Archive for April, 2007

Burden off…

Monday, April 30th, 2007

Yup, as you can see my heavy burden from last week is lifted off from me… for a day that is! let’s just say i have to survive thru this for another week before i can feel enlighten.

Wat have i been up lately you asked? went thru a test on last sat morning and stayed back in uni for meeting after that. from the uni, straight away go EYM. phew… so u can see that i step home at 12 midnite that day. next morning, woke up and go church again. now for me, all these are not burden. just have to get use to it.

Today or should i say Now, my burden is off for the day since my presentation preparation is done for tomolo. now i’m just here to kill off the time.

Have to specially mention here that one person was somehow disappointed wit i’ve said today. when asked do i treat that person as a good fren, i bluntly said otherwise. the term reflects such great responsibility for me when i myself unsure of achieving or keeping it. i rather let my action do the talking then making verbal comments about it.
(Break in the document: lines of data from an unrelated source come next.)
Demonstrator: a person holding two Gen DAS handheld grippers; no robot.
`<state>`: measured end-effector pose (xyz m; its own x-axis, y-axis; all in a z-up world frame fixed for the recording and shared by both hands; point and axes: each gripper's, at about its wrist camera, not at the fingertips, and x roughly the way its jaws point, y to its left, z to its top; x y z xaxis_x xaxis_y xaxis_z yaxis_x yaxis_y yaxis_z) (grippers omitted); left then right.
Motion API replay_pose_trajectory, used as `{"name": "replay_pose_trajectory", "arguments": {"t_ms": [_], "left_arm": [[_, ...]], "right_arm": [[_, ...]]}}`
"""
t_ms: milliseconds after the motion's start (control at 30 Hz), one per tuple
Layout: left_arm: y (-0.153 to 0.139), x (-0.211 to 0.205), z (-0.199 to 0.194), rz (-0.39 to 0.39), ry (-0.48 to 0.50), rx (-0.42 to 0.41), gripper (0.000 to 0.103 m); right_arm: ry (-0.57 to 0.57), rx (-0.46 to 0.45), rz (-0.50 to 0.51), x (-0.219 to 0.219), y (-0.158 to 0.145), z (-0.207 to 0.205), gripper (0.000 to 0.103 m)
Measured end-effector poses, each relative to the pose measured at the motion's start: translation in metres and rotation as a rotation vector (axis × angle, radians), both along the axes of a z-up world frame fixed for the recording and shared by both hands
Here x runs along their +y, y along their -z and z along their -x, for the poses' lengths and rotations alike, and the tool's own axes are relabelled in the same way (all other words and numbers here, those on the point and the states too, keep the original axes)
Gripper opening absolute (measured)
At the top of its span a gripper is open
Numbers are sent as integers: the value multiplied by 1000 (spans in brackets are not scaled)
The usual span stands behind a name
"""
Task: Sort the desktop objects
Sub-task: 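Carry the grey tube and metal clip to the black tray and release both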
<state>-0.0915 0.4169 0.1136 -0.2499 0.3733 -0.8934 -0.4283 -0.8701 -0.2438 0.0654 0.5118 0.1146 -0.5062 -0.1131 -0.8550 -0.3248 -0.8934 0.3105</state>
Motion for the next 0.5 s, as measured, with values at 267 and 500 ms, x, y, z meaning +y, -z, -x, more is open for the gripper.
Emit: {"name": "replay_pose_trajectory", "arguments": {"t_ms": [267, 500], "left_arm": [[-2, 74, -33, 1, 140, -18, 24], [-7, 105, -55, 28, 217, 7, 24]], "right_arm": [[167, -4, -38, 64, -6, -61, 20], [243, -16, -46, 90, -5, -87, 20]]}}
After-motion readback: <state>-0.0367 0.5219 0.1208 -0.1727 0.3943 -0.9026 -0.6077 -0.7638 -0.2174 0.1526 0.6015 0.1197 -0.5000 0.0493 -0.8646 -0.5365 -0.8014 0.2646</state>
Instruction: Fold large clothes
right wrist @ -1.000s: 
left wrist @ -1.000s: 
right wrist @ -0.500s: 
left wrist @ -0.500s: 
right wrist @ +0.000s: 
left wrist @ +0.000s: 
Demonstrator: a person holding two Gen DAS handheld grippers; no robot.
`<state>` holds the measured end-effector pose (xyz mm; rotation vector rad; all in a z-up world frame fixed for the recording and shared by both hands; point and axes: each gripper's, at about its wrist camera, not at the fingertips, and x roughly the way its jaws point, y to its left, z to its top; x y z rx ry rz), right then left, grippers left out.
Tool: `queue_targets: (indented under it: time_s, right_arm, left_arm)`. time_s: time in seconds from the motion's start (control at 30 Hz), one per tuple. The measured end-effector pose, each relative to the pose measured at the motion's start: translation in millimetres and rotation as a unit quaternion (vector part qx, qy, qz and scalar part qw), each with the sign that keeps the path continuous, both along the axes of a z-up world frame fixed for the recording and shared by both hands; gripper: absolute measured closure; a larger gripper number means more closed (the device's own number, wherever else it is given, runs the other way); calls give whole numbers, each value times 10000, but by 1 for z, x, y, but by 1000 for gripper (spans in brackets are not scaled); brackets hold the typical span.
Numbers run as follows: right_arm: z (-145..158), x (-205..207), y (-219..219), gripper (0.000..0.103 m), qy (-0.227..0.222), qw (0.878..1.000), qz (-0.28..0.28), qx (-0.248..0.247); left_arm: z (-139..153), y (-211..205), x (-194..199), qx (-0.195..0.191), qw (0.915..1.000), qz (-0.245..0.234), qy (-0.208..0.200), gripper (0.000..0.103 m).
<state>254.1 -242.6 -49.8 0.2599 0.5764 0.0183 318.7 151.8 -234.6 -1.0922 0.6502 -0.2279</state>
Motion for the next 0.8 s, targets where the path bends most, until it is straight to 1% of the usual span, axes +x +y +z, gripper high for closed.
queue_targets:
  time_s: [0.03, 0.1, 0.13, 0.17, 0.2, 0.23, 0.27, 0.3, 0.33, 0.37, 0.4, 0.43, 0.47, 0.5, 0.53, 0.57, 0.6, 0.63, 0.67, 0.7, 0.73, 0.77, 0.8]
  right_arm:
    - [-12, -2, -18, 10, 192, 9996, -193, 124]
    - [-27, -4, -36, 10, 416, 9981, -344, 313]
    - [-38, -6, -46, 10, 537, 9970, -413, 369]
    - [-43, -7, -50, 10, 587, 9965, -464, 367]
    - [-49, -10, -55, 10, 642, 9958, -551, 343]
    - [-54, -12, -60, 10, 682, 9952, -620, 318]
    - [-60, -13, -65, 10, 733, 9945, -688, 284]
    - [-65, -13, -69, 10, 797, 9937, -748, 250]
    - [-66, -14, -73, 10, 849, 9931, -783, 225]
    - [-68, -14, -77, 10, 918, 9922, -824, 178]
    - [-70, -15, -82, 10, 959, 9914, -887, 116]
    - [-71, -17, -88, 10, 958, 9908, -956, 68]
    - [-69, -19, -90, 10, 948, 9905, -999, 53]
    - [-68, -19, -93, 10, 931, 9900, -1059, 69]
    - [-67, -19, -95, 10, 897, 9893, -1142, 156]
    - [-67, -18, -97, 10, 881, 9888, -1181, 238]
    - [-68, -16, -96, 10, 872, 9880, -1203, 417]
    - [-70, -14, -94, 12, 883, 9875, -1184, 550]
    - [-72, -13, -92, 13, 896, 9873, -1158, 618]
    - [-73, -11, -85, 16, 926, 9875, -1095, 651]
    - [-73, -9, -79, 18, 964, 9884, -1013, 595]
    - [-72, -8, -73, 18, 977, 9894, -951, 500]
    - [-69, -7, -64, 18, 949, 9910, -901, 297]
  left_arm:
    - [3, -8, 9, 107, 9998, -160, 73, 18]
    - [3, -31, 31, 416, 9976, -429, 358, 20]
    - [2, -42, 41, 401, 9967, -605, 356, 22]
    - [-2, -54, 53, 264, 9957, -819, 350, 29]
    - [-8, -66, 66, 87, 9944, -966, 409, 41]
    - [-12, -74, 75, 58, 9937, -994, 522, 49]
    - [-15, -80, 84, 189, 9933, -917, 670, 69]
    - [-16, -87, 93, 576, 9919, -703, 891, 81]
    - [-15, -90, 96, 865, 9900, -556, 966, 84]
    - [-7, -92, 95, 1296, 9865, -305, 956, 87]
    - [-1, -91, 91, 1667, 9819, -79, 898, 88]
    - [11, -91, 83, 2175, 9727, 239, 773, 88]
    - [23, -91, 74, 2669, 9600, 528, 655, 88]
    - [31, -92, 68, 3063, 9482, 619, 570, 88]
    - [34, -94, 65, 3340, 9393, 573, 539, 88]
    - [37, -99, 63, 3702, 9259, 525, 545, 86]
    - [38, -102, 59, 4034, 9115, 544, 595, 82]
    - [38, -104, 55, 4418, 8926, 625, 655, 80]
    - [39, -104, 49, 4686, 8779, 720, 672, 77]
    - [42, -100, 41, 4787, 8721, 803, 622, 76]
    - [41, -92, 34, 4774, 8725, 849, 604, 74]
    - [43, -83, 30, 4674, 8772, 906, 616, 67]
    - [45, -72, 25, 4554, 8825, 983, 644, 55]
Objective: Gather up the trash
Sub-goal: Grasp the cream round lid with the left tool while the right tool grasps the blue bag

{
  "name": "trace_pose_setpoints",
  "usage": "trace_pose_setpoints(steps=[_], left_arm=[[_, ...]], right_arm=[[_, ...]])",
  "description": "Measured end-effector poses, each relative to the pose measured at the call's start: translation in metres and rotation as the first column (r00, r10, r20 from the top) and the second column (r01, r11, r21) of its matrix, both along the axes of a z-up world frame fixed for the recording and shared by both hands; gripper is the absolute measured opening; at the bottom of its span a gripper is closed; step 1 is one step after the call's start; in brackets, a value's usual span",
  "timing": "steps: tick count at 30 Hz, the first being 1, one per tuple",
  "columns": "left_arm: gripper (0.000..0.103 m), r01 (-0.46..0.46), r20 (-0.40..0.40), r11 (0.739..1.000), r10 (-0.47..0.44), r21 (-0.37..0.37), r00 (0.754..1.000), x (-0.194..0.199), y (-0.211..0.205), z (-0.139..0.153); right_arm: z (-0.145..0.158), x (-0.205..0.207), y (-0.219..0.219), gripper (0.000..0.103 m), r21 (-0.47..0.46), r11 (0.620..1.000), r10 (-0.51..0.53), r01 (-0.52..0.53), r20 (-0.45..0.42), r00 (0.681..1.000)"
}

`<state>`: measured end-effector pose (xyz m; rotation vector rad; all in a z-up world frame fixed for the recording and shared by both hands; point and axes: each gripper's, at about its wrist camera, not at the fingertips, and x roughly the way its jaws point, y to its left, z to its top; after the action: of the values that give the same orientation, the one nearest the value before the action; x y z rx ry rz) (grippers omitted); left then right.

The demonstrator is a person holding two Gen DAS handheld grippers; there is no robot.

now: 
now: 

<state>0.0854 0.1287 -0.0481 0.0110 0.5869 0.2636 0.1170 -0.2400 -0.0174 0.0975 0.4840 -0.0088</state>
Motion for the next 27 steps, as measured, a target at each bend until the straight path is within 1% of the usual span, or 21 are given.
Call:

Oh ya, finally i was able to get hold of this person whom i for so long din do catch up wit. nothing much of the info i got from the respond. was abit different from last time though. maybe some bad things i’ve done before to that person. regret??? maybe and maybe not.

I’m still in the verge of searching my lost ‘heart’ (mind you it’s not physically!) all this while. or in other words, my ‘heart’ has become a solid hard rock. so, can say i’m trying to defrost it but not sure how long it’ll take.

Well, before going just wanna share this pic taken from nick. it was taken from yesterday’s church service.

Img_8177_1

Left to right: Daniel, Ezra, me, Kenaidy, Adrian, Hywell, Justin

Over the moon…

Thursday, April 26th, 2007

Praise the Lord! for today i received my result on my test which was held last week. din expect to get a better mark than predicted anyway cos i did have alot of careless mistakes in that paper. i still remember the night before the paper, there was a shutdown of current in my house. thank God that Hywell was at home that wed nite and i was able to go to his house and study (not really study i should say…). i left his house around 12 something back to my home and dozed off abit later after that.

Next morning on the day of the test, i overslept till my fren’s car who came and pick me was in front of my house gate. was so kelam-kabut and prepared myself to go uni without taking my breakfast. during the test in the classroom, i was late so have to sit on the type of chair wit a small writing desk attached to it. can’t complain about it cos the desk was so small it was only enough to have the paper on it and not the calculator!

When the test was over and papers was collected, was able to check wit my fren’s answer and try to make adjustments to it cos my solution was different from his. maybe for some u, cheating in exam is wrong. but for me,it depends. u see if u dun cheat in exam and u fail the exam, ur parents will be upset and u might get bombarded for it. for this paper, i did check my answer wit my fren but there was nothing i could change except for one figure in the working for one of the question. i needed to pass the paper badly since the passing for that paper was very low.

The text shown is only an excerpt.